Below are records that must be duplicated exactly.
^^^^
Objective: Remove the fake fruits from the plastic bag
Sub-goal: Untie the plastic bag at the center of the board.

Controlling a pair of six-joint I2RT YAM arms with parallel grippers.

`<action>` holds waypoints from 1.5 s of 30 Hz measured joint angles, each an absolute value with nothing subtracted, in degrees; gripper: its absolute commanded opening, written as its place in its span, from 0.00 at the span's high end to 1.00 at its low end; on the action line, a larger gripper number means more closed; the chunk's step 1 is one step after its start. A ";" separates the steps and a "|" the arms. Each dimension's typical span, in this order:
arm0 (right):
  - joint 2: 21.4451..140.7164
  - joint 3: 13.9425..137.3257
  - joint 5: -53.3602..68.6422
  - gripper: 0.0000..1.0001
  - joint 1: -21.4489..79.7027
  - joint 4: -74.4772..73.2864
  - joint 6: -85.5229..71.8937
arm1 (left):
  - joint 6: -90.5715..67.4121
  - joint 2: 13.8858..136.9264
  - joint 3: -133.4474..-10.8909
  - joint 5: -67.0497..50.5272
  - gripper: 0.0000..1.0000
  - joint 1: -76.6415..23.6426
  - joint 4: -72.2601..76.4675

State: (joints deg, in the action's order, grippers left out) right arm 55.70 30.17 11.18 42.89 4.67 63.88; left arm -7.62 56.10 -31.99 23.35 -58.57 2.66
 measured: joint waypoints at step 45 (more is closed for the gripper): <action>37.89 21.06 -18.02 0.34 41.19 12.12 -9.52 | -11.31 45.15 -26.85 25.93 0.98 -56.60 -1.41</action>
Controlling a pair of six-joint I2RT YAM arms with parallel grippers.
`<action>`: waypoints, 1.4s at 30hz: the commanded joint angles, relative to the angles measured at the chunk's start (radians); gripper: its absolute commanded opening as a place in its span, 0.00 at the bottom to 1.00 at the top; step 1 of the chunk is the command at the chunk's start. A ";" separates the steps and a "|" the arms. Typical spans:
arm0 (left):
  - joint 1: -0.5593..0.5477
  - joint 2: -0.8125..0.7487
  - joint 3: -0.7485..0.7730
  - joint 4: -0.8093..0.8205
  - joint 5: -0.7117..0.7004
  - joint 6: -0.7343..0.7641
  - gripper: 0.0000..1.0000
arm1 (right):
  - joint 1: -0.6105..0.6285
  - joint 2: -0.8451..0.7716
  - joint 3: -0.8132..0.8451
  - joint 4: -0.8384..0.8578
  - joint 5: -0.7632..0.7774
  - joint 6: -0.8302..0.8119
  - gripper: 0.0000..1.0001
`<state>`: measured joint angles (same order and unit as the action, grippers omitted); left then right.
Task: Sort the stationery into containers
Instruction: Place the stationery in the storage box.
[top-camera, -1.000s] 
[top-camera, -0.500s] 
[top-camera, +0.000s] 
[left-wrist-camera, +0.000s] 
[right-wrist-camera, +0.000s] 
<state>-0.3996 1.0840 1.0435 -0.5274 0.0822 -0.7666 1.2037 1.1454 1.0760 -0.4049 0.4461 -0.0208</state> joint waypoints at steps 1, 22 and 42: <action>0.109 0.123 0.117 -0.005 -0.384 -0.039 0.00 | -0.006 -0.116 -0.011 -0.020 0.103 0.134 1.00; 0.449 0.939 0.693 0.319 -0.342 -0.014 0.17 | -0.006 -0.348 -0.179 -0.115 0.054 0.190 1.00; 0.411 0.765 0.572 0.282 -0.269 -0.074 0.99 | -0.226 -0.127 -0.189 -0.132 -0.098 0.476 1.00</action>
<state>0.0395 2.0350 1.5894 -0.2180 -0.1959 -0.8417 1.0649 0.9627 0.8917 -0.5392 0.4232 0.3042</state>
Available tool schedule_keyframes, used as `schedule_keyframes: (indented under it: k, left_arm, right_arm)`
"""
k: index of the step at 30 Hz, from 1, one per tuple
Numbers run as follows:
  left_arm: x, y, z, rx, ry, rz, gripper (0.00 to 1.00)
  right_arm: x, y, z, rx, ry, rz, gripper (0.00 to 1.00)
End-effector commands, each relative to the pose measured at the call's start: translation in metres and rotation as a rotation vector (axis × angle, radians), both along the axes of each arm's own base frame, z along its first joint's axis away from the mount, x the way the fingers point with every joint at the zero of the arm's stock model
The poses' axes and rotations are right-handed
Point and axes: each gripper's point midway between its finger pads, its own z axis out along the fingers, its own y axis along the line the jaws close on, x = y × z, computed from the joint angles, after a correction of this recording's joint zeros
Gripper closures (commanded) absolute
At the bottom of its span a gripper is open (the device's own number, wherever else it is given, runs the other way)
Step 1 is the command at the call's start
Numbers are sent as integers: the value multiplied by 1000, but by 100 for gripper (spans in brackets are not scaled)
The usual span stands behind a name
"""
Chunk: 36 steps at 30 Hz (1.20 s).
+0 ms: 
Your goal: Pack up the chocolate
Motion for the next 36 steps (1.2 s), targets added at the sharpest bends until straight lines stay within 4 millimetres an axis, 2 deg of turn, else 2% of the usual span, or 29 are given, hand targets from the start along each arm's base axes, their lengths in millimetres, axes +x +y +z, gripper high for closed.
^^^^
Your solution:
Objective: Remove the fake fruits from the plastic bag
Sub-goal: Untie the plastic bag at the center of the board.

Controlling a pair of six-joint I2RT YAM arms with parallel grippers.

`<action>` holds waypoints from 1.5 s of 30 Hz measured joint angles, each an absolute value with nothing subtracted, in degrees; gripper: its absolute commanded opening, written as its place in its span, from 0.00 at the span's high end to 1.00 at its low end; on the action line, a larger gripper number means more closed; the chunk's step 1 is one step after its start. A ";" separates the steps and a "|" the arms. Each dimension's typical span, in this order:
arm0 (right):
  - joint 2: 21.4451..140.7164
  - joint 3: 13.9425..137.3257
  - joint 5: -53.3602..68.6422
  - gripper: 0.0000..1.0001
  - joint 1: -21.4489..79.7027
  - joint 4: -74.4772..73.2864
  - joint 6: -85.5229..71.8937
arm1 (left):
  - joint 6: -90.5715..67.4121
  - joint 2: 13.8858..136.9264
  - joint 3: -133.4474..-10.8909
  - joint 5: -67.0497..50.5272
  - gripper: 0.0000..1.0000
  - joint 1: -76.6415..23.6426
  - joint 4: -72.2601..76.4675

State: (joints deg, in the action's order, grippers left out) right arm 55.70 30.17 11.18 42.89 4.67 63.88; left arm -7.62 56.10 -31.99 23.35 -58.57 2.66
 measured: joint waypoints at step 45 (more is closed for the gripper): <action>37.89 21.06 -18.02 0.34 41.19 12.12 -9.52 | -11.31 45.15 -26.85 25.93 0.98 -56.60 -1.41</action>
Controlling a pair of six-joint I2RT YAM arms with parallel grippers.
`<action>`: waypoints, 1.4s at 30hz: the commanded joint angles, relative to the angles measured at the chunk's start (radians); gripper: its absolute commanded opening as a place in its span, 0.00 at the bottom to 1.00 at the top; step 1 of the chunk is the command at the chunk's start. A ";" separates the steps and a "|" the arms. Typical spans:
arm0 (left):
  - joint 1: -0.5593..0.5477
  - joint 2: -0.8125..0.7487
  - joint 3: -0.7485..0.7730
  - joint 4: -0.8093..0.8205
  - joint 5: -0.7117..0.7004
  - joint 6: -0.7343..0.7641
  - gripper: 0.0000..1.0000
arm1 (right):
  - joint 1: -0.6105..0.6285
  - joint 2: -0.8451..0.7716
  - joint 3: -0.8132..0.8451
  - joint 4: -0.8384..0.8578
  - joint 5: -0.7632..0.7774
  - joint 6: -0.8302..0.8119
  - gripper: 0.0000..1.0001
`<state>`: measured joint angles (same order and unit as the action, grippers omitted); left then right.
Task: Sort the stationery into containers
Instruction: Place the stationery in the storage box.
[top-camera, -1.000s] 
[top-camera, -0.500s] 
[top-camera, +0.000s] 
[left-wrist-camera, +0.000s] 
[right-wrist-camera, +0.000s] 
<state>-0.3996 1.0840 1.0435 -0.5274 0.0822 -0.7666 1.2037 1.1454 1.0760 -0.4049 0.4461 -0.0208</state> joint waypoints at steps 1, 22 and 42: <action>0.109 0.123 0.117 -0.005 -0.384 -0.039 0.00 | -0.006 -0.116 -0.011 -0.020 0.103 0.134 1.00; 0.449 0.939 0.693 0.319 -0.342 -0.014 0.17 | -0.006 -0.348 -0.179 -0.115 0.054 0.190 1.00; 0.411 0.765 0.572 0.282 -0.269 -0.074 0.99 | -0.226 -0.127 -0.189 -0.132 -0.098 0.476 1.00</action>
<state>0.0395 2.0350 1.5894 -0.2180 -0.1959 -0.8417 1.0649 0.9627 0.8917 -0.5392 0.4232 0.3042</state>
Available tool schedule_keyframes, used as `schedule_keyframes: (indented under it: k, left_arm, right_arm)`
"""
k: index of the step at 30 Hz, from 1, one per tuple
Numbers run as follows:
  left_arm: x, y, z, rx, ry, rz, gripper (0.00 to 1.00)
  right_arm: x, y, z, rx, ry, rz, gripper (0.00 to 1.00)
End-effector commands, each relative to the pose measured at the call's start: translation in metres and rotation as a rotation vector (axis × angle, radians), both along the axes of each arm's own base frame, z along its first joint's axis away from the mount, x the way the fingers point with every joint at the zero of the arm's stock model
The poses' axes and rotations are right-handed
Point and axes: each gripper's point midway between its finger pads, its own z axis out along the fingers, its own y axis along the line the jaws close on, x = y × z, computed from the joint angles, after a correction of this recording's joint zeros
Gripper closures (commanded) absolute
At the bottom of its span a gripper is open (the device's own number, wherever else it is given, runs the other way)
Step 1 is the command at the call's start
Numbers are sent as integers: the value multiplied by 1000, but by 100 for gripper (spans in brackets are not scaled)
The usual span stands behind a name
"""
Chunk: 36 steps at 30 Hz (1.20 s).
+0 ms: 
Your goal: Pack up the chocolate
Motion for the next 36 steps (1.2 s), targets added at the sharpest bends until straight lines stay within 4 millimetres an axis, 2 deg of turn, else 2% of the usual span, or 29 are given, hand targets from the start along each arm's base axes, their lengths in millimetres, axes +x +y +z, gripper high for closed.

The reply to this exercise is complete.